Make an exact copy of the records below. Include every line.

*LISTED RECORDS:*
■ ■ ■ ■ ■
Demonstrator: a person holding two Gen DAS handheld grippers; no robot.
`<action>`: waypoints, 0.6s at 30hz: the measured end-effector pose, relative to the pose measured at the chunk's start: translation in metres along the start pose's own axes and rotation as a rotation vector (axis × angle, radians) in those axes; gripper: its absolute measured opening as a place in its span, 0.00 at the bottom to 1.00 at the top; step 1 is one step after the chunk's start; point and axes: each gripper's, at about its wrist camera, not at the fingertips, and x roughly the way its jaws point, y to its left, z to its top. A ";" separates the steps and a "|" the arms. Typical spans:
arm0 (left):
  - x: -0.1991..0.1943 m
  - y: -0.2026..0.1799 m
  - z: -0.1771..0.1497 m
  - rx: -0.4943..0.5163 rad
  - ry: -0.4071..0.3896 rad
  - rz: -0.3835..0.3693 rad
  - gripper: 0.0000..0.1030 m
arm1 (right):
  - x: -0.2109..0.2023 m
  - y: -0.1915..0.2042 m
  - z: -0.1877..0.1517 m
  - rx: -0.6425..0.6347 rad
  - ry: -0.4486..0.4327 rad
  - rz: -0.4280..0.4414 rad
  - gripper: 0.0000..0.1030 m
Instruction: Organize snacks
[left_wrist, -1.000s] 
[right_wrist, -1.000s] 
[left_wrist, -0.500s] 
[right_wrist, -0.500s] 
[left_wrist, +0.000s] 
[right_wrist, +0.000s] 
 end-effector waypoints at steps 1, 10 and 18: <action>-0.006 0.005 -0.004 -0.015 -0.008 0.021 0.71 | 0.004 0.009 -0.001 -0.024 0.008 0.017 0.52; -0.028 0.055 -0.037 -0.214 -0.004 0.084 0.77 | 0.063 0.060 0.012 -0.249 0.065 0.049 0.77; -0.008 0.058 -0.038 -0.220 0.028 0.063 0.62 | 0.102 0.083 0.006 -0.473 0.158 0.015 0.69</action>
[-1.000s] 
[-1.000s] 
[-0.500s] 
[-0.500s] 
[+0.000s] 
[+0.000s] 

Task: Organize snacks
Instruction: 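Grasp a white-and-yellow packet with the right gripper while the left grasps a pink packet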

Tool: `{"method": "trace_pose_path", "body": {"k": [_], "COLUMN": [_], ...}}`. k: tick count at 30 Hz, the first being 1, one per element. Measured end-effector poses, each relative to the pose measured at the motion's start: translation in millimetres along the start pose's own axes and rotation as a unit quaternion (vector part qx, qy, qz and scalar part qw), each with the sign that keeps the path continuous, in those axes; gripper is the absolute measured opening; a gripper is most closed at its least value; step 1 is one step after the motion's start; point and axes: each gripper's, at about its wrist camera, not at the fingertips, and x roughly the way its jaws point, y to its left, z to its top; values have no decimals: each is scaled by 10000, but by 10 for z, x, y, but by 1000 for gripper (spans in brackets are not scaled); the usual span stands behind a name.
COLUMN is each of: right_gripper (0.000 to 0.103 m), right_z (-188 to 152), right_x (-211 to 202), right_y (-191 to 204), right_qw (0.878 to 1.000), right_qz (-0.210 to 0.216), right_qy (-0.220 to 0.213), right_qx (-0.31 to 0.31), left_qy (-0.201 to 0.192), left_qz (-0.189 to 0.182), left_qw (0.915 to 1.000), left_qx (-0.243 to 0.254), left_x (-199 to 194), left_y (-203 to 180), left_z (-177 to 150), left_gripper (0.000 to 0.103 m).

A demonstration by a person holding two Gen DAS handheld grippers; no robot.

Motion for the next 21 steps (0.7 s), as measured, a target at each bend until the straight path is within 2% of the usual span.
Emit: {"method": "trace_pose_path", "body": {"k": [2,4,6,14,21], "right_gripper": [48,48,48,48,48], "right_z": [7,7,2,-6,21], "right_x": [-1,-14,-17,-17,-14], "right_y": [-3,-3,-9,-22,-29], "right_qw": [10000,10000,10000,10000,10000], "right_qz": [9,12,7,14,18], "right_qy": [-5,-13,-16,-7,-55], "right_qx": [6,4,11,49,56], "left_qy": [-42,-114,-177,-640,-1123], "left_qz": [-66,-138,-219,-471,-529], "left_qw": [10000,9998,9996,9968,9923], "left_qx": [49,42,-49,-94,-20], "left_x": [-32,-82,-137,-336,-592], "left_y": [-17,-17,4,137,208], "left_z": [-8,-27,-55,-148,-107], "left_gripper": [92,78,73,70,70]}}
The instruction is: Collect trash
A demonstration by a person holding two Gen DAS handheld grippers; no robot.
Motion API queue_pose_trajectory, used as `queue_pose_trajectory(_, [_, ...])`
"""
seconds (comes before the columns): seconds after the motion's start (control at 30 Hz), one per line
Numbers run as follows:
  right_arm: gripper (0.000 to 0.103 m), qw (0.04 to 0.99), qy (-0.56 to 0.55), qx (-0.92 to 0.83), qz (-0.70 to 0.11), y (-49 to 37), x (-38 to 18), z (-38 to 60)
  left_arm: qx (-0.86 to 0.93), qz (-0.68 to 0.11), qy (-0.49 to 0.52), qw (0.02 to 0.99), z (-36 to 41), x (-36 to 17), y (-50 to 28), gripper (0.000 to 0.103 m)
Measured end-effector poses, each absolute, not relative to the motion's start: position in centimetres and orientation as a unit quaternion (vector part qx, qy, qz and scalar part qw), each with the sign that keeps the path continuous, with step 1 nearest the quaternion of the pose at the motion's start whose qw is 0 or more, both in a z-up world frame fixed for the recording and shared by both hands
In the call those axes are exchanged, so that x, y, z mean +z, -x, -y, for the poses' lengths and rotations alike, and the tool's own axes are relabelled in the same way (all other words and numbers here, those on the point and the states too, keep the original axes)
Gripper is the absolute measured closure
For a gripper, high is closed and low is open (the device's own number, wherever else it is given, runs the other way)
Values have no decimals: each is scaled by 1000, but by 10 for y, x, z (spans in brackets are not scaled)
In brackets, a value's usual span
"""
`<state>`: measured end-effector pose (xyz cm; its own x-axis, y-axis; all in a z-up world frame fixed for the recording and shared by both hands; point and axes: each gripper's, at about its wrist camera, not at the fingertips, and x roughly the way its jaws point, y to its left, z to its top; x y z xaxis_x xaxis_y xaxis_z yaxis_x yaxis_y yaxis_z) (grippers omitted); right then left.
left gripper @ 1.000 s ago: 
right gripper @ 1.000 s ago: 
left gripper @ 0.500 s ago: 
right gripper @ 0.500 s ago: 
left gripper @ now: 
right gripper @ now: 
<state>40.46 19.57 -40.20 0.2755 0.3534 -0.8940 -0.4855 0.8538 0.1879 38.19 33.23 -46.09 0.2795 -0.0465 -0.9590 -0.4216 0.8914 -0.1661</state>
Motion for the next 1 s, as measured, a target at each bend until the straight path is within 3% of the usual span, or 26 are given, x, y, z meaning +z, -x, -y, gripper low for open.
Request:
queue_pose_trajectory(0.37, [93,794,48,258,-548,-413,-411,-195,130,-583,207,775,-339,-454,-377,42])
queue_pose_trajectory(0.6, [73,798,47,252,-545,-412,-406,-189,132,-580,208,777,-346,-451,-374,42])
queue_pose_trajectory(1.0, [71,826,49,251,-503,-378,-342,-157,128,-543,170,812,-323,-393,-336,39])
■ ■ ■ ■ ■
*RESULT OF THIS EXERCISE:*
Demonstrator: a person holding two Gen DAS handheld grippers; no robot.
`<action>`: waypoints, 0.6s at 30hz: the measured end-effector pose, relative to the pose measured at the chunk's start: translation in metres along the start pose's own axes and rotation as a rotation vector (axis × angle, radians) in those axes; gripper: its absolute measured opening as a place in its span, 0.00 at the bottom to 1.00 at the top; step 1 is one step after the chunk's start; point and axes: each gripper's, at about its wrist camera, not at the fingertips, and x roughly the way its jaws point, y to its left, z to its top. A ";" separates the steps and a "|" the arms. Typical spans:
arm0 (left):
  - x: -0.1991..0.1943 m
  - y: -0.2026..0.1799 m
  - z: -0.1771..0.1497 m
  - rx: -0.4943..0.5163 rad
  - ry: -0.4071..0.3896 rad
  - rz: -0.3835..0.3693 rad
  - gripper: 0.0000..0.1030 m
arm1 (right):
  - x: -0.2109..0.2023 m
  - y: -0.1915..0.2042 m
  - z: -0.1877..0.1517 m
  - rx: -0.6425..0.6347 rad
  - ry: -0.4486..0.4327 rad
  - rz: -0.4280..0.4414 rad
  - gripper: 0.0000..0.1030 m
Instruction: Organize snacks
[left_wrist, -1.000s] 
[right_wrist, -1.000s] 
[left_wrist, -0.500s] 
[right_wrist, -0.500s] 
[left_wrist, +0.000s] 
[right_wrist, +0.000s] 
 end-effector waypoints at steps 1, 10 and 18: <action>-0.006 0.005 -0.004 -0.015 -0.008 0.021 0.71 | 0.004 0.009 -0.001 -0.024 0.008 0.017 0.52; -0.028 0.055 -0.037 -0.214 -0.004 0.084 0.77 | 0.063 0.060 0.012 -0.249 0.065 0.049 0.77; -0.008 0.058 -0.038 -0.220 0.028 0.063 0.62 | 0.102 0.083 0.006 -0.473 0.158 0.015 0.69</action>
[-1.000s] 
[-1.000s] 
[-0.500s] 
[-0.500s] 
[+0.000s] 
[+0.000s] 

Task: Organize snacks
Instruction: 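Grasp a white-and-yellow packet with the right gripper while the left grasps a pink packet
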
Tool: `{"method": "trace_pose_path", "body": {"k": [_], "COLUMN": [_], ...}}`. k: tick count at 30 Hz, the first being 1, one per element. Measured end-effector poses, each relative to the pose measured at the motion's start: translation in millimetres along the start pose's own axes and rotation as a unit quaternion (vector part qx, qy, qz and scalar part qw), each with the sign that keeps the path continuous, in those axes; gripper is the absolute measured opening; a gripper is most closed at its least value; step 1 is one step after the motion's start; point and axes: each gripper's, at about its wrist camera, not at the fingertips, and x roughly the way its jaws point, y to its left, z to its top; values have no decimals: each is scaled by 10000, but by 10 for z, x, y, but by 1000 for gripper (spans in brackets are not scaled); the usual span stands behind a name.
COLUMN is each of: right_gripper (0.000 to 0.103 m), right_z (-188 to 152), right_x (-211 to 202), right_y (-191 to 204), right_qw (0.878 to 1.000), right_qz (-0.210 to 0.216), right_qy (-0.220 to 0.213), right_qx (-0.31 to 0.31), left_qy (-0.201 to 0.192), left_qz (-0.189 to 0.182), left_qw (0.915 to 1.000), left_qx (-0.243 to 0.254), left_x (-199 to 194), left_y (-203 to 180), left_z (-177 to 150), left_gripper (0.000 to 0.103 m).

A demonstration by a person holding two Gen DAS handheld grippers; no robot.

Motion for the next 21 steps (0.7 s), as measured, a target at each bend until the straight path is within 2% of the usual span.
Emit: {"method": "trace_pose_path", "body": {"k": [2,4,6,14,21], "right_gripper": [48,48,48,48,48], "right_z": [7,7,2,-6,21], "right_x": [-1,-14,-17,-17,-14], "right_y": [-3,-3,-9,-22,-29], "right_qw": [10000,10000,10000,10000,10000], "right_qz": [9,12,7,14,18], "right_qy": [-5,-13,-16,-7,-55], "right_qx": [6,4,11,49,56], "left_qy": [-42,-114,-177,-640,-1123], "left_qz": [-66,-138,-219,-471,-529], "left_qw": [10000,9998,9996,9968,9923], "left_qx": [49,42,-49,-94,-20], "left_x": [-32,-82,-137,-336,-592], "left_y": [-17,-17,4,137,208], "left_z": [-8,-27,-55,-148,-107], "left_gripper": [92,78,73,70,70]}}
The instruction is: Collect trash
A demonstration by a person holding two Gen DAS handheld grippers; no robot.
Motion API queue_pose_trajectory, used as `queue_pose_trajectory(_, [_, ...])`
"""
seconds (comes before the columns): seconds after the motion's start (control at 30 Hz), one per line
Numbers run as follows:
  right_arm: gripper (0.000 to 0.103 m), qw (0.04 to 0.99), qy (-0.56 to 0.55), qx (-0.92 to 0.83), qz (-0.70 to 0.11), y (-49 to 37), x (-38 to 18), z (-38 to 60)
  left_arm: qx (-0.86 to 0.93), qz (-0.68 to 0.11), qy (-0.49 to 0.52), qw (0.02 to 0.99), z (-36 to 41), x (-36 to 17), y (-50 to 28), gripper (0.000 to 0.103 m)
Measured end-effector poses, each absolute, not relative to the motion's start: position in centimetres and orientation as a unit quaternion (vector part qx, qy, qz and scalar part qw), each with the sign that keeps the path continuous, with step 1 nearest the quaternion of the pose at the motion's start whose qw is 0 or more, both in a z-up world frame fixed for the recording and shared by both hands
In the call those axes are exchanged, so that x, y, z mean +z, -x, -y, for the poses' lengths and rotations alike, and the tool's own axes are relabelled in the same way (all other words and numbers here, those on the point and the states too, keep the original axes)
Gripper is the absolute measured closure
For a gripper, high is closed and low is open (the device's own number, wherever else it is given, runs the other way)
Values have no decimals: each is scaled by 1000, but by 10 for y, x, z (spans in brackets are not scaled)
In brackets, a value's usual span
"""
`<state>`: measured end-effector pose (xyz cm; its own x-axis, y-axis; all in a z-up world frame fixed for the recording and shared by both hands; point and axes: each gripper's, at about its wrist camera, not at the fingertips, and x roughly the way its jaws point, y to its left, z to its top; x y z xaxis_x xaxis_y xaxis_z yaxis_x yaxis_y yaxis_z) (grippers omitted); right then left.
left gripper @ 1.000 s ago: 
right gripper @ 1.000 s ago: 
left gripper @ 0.500 s ago: 
right gripper @ 0.500 s ago: 
left gripper @ now: 
right gripper @ now: 
<state>40.46 19.57 -40.20 0.2755 0.3534 -0.8940 -0.4855 0.8538 0.1879 38.19 33.23 -46.09 0.2795 -0.0465 -0.9590 -0.4216 0.8914 -0.1661</state>
Motion for the next 1 s, as measured, a target at each bend until the straight path is within 3% of the usual span, or 26 are given, x, y, z meaning +z, -x, -y, gripper low for open.
Request:
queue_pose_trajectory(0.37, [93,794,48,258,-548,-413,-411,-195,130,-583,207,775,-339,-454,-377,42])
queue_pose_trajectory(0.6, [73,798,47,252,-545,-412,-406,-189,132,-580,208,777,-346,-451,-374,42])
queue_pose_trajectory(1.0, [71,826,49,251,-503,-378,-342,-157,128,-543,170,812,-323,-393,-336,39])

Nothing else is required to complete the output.